- PROBLEM DETAILS:
Your answer should be the full listing, copied word for word.

- DATASET SECTION:

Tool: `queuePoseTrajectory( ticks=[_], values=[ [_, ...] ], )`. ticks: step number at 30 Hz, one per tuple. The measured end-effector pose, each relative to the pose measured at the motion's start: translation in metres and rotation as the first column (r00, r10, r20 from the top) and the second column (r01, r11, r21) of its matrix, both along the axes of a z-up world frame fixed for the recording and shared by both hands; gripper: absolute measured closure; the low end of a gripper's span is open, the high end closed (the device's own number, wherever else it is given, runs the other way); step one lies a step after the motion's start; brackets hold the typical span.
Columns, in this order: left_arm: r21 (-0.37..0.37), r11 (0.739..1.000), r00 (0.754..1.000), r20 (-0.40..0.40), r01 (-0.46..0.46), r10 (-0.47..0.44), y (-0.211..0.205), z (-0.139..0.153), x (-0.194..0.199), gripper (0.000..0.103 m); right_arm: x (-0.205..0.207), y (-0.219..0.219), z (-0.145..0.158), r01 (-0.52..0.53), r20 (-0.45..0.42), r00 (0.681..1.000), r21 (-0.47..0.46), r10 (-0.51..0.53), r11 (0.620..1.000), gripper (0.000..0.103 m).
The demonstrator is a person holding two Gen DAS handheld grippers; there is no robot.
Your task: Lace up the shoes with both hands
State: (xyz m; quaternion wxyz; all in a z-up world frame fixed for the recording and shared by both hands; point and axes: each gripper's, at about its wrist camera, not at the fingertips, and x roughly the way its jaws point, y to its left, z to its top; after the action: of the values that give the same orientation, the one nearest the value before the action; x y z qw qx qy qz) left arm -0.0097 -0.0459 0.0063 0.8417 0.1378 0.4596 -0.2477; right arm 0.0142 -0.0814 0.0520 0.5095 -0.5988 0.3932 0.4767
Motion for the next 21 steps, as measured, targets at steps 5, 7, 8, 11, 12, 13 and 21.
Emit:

- EXERCISE OUTPUT:
Tool: `queuePoseTrajectory( ticks=[_], values=[ [_, ...] ], )`. ticks: step number at 30 Hz, one per tuple. The measured end-effector pose, each relative to the pose measured at the motion's start: translation in metres and rotation as the first column (r00, r10, r20 from the top) and the second column (r01, r11, r21) of its matrix, both along the axes of a z-up world frame fixed for the recording and shared by both hands; gripper: absolute measured closure; the low end of a gripper's span is open, the high end closed (the device's own number, wherever else it is given, runs the other way); step one lies a step after the motion's start; brackets hold the typical span.
Columns, in this order: left_arm: r21 (-0.37..0.37), r11 (0.739..1.000), r00 (0.754..1.000), r20 (-0.40..0.40), r01 (-0.46..0.46), r10 (-0.47..0.44), y (-0.211..0.205), z (-0.139..0.153), x (-0.194..0.199), gripper (0.000..0.103 m); right_arm: x (-0.205..0.207), y (-0.219..0.219), z (-0.145..0.158), r01 (-0.52..0.53), r20 (-0.45..0.42), r00 (0.681..1.000), r21 (-0.47..0.46), r10 (-0.51..0.53), r11 (0.620..1.000), gripper (0.000..0.103 m).
The demonstrator is a person holding two Gen DAS handheld grippers; there is no robot.
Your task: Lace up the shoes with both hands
State: (xyz m; quaternion wxyz; all in a z-up world frame fixed for the recording and shared by both hands; point and axes: each gripper's, at about its wrist camera, not at the fingertips, and x roughly the way its jaws point, y to its left, z to its top; after the action: of the values that give the same orientation, the one nearest the value before the action; x y z qw qx qy qz) left arm -0.0097 -0.0459 0.0063 0.8417 0.1378 0.4596 -0.2477; right arm 0.0142 -0.0814 0.0520 0.5095 -0.5988 0.3932 0.4767
Motion for the next 21 steps, as measured, targets at steps 5, 7, 8, 11, 12, 13 and 21.
Emit:

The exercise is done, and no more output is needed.